----- Material for the task

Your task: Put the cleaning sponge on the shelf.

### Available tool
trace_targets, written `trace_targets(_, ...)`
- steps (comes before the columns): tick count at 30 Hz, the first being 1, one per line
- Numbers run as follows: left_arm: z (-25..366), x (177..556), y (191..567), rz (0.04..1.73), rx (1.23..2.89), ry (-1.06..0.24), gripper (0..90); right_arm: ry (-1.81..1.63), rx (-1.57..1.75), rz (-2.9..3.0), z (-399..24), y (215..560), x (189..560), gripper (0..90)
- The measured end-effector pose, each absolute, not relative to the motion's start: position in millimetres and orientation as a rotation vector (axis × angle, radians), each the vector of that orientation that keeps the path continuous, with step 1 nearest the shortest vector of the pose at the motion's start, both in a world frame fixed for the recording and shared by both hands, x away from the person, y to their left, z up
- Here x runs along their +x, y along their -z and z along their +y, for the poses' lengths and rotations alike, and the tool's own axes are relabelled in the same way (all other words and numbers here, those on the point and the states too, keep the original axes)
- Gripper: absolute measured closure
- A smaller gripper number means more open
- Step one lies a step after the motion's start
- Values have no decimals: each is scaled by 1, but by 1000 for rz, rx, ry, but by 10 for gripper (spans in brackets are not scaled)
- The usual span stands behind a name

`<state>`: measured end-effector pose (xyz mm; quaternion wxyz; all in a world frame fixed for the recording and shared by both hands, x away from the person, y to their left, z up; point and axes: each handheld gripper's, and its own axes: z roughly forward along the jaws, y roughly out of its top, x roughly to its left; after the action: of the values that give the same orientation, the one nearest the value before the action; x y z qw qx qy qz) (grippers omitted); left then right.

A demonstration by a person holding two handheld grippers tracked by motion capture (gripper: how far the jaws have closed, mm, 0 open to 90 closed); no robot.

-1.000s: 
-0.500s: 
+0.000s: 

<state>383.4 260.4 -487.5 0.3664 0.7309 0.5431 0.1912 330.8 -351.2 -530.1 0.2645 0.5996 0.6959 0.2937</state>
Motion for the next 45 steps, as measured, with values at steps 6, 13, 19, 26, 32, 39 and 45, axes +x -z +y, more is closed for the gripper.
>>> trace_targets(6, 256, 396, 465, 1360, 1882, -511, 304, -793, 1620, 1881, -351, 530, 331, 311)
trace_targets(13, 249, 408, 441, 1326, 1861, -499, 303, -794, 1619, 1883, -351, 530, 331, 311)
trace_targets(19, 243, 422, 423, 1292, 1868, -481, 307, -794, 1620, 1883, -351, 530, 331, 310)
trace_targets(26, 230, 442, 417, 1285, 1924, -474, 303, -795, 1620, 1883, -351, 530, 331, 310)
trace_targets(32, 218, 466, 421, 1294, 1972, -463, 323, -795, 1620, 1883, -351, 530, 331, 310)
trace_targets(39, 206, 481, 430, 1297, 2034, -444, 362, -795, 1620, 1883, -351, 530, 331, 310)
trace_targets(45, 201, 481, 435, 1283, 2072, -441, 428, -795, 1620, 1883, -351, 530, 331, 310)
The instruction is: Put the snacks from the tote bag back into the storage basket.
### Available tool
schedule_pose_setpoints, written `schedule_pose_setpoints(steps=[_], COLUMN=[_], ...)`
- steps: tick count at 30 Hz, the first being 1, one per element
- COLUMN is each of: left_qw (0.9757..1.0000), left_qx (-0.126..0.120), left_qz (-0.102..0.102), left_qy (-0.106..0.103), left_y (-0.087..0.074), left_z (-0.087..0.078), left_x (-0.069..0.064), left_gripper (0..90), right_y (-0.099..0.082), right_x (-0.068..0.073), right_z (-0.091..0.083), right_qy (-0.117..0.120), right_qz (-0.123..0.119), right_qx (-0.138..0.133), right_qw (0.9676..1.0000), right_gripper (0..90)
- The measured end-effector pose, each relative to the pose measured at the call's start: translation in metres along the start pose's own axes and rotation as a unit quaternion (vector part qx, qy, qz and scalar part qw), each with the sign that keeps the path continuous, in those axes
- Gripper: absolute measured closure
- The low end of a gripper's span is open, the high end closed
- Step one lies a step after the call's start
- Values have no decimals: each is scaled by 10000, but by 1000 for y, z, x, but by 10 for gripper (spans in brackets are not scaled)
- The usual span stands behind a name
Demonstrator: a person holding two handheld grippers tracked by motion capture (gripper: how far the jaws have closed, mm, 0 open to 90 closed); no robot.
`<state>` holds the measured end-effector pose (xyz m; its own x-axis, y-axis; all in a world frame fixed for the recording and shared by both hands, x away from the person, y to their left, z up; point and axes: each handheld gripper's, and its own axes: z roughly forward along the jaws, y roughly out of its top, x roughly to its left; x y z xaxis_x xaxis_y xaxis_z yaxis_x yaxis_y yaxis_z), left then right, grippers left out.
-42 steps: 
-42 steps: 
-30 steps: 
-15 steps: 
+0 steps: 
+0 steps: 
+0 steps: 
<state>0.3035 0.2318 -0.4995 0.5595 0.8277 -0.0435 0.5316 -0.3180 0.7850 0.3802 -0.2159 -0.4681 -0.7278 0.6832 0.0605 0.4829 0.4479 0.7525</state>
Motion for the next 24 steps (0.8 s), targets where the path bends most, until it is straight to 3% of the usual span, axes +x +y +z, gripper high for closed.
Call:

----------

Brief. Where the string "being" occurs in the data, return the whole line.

Answer to this exercise.
- steps (comes before the columns): tick count at 30 Hz, the first being 1, one per line
- steps: tick count at 30 Hz, the first being 1, one per element

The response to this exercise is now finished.